A couple of things I haven't had the chance to verify -- I'm hoping
you could help clarify:
1. For unmapping, with free_removed_table(), wouldn't we have to look
into the table we know it's empty unnecessarily?
2. For remapping and unmapping, how does free_removed_table() put the
final refcnt on the table passed in? (Previously we had
put_page(childp) in stage2_map_walk_table_post(). So I'm assuming we'd
have to do something equivalent with free_removed_table().)
  
Oliver Upton May 30, 2023, 7:37 p.m.

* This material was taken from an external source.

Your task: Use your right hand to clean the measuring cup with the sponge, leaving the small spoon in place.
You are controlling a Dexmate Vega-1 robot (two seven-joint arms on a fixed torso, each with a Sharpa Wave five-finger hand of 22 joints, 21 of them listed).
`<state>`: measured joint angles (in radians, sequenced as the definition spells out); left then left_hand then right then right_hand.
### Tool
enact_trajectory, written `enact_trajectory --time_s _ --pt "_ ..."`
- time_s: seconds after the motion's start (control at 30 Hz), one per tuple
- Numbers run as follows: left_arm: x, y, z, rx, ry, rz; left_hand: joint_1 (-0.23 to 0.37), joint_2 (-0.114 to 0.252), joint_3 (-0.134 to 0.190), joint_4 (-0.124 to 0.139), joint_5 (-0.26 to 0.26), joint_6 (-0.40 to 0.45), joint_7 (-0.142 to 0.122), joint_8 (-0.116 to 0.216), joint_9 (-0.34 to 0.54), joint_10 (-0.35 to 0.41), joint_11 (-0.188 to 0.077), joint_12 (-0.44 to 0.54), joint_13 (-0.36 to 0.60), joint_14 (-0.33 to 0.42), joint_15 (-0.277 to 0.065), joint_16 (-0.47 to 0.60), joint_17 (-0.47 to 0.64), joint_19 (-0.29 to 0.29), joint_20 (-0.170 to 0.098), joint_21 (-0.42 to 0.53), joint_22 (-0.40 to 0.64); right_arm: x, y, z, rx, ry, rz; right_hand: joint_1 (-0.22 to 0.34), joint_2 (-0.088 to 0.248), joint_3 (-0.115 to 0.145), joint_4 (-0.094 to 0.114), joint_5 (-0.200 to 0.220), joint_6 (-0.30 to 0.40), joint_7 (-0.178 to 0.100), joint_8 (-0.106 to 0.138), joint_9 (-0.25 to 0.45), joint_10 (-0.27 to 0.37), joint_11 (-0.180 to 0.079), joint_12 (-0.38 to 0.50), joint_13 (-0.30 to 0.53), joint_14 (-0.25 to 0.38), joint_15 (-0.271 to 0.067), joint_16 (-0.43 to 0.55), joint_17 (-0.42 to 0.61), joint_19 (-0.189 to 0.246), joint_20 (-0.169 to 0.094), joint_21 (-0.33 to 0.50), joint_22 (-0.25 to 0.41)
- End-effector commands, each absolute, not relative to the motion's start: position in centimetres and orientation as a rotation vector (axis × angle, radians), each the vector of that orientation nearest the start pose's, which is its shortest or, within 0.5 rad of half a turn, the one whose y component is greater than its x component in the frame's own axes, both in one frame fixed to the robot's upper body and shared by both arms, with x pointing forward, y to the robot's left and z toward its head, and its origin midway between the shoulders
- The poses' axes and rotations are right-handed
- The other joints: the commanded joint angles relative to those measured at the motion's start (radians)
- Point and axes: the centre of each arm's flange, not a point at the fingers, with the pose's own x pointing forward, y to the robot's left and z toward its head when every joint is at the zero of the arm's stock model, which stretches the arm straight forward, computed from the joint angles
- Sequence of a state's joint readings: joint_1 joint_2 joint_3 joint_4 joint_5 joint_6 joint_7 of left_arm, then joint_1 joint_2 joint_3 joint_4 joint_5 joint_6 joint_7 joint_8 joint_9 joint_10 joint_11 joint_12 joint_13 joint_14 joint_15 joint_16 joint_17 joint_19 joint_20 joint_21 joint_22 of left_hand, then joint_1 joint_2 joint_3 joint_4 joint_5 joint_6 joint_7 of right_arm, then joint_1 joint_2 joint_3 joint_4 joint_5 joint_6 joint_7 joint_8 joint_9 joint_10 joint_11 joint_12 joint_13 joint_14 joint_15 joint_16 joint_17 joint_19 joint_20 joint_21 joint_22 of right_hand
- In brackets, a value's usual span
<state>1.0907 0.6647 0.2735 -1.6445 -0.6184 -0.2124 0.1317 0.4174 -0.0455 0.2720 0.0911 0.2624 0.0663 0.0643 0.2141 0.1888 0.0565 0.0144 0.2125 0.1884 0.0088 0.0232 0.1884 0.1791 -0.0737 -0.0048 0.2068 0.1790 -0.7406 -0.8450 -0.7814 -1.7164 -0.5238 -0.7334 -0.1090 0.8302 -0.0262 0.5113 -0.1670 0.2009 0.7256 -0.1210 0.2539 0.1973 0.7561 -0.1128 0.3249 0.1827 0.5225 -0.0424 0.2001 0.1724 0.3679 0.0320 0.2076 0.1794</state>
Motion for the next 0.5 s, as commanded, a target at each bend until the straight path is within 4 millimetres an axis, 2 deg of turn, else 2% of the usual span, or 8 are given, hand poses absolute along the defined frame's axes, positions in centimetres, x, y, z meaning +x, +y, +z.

UTC | #3
Hi Yu,

On Sat, May 27, 2023 at 02:13:07PM -0600, Yu Zhao wrote:
> On Sat, May 27, 2023 at 12:08 PM Oliver Upton <oliver.upton@linux.dev> wrote:
> > diff --git a/arch/arm64/kvm/hyp/pgtable.c b/arch/arm64/kvm/hyp/pgtable.c
> > index 3d61bd3e591d..bfbebdcb4ef0 100644
> > --- a/arch/arm64/kvm/hyp/pgtable.c
> > +++ b/arch/arm64/kvm/hyp/pgtable.c
> > @@ -1019,7 +1019,7 @@ static int stage2_unmap_walker(const struct kvm_pgtable_visit_ctx *ctx,
> >                                                kvm_granule_size(ctx->level));
> >
> >         if (childp)
> > -               mm_ops->put_page(childp);
> > +               mm_ops->free_removed_table(childp, ctx->level);
> 
> Thanks, Oliver.
> 
> A couple of things I haven't had the chance to verify -- I'm hoping
> you could help clarify:
> 1. For unmapping, with free_removed_table(), wouldn't we have to look
> into the table we know it's empty unnecessarily?

As it is currently implemented, yes. But, there's potential to fast-path
the implementation by checking page_count() before starting the walk.

> 2. For remapping and unmapping, how does free_removed_table() put the
> final refcnt on the table passed in? (Previously we had
> put_page(childp) in stage2_map_walk_table_post(). So I'm assuming we'd
> have to do something equivalent with free_removed_table().)

Heh, that's a bug, and an embarrassing one at that!

Sent out a fix for that, since it would appear we leak memory on
table->block transitions. PTAL if you have a chance.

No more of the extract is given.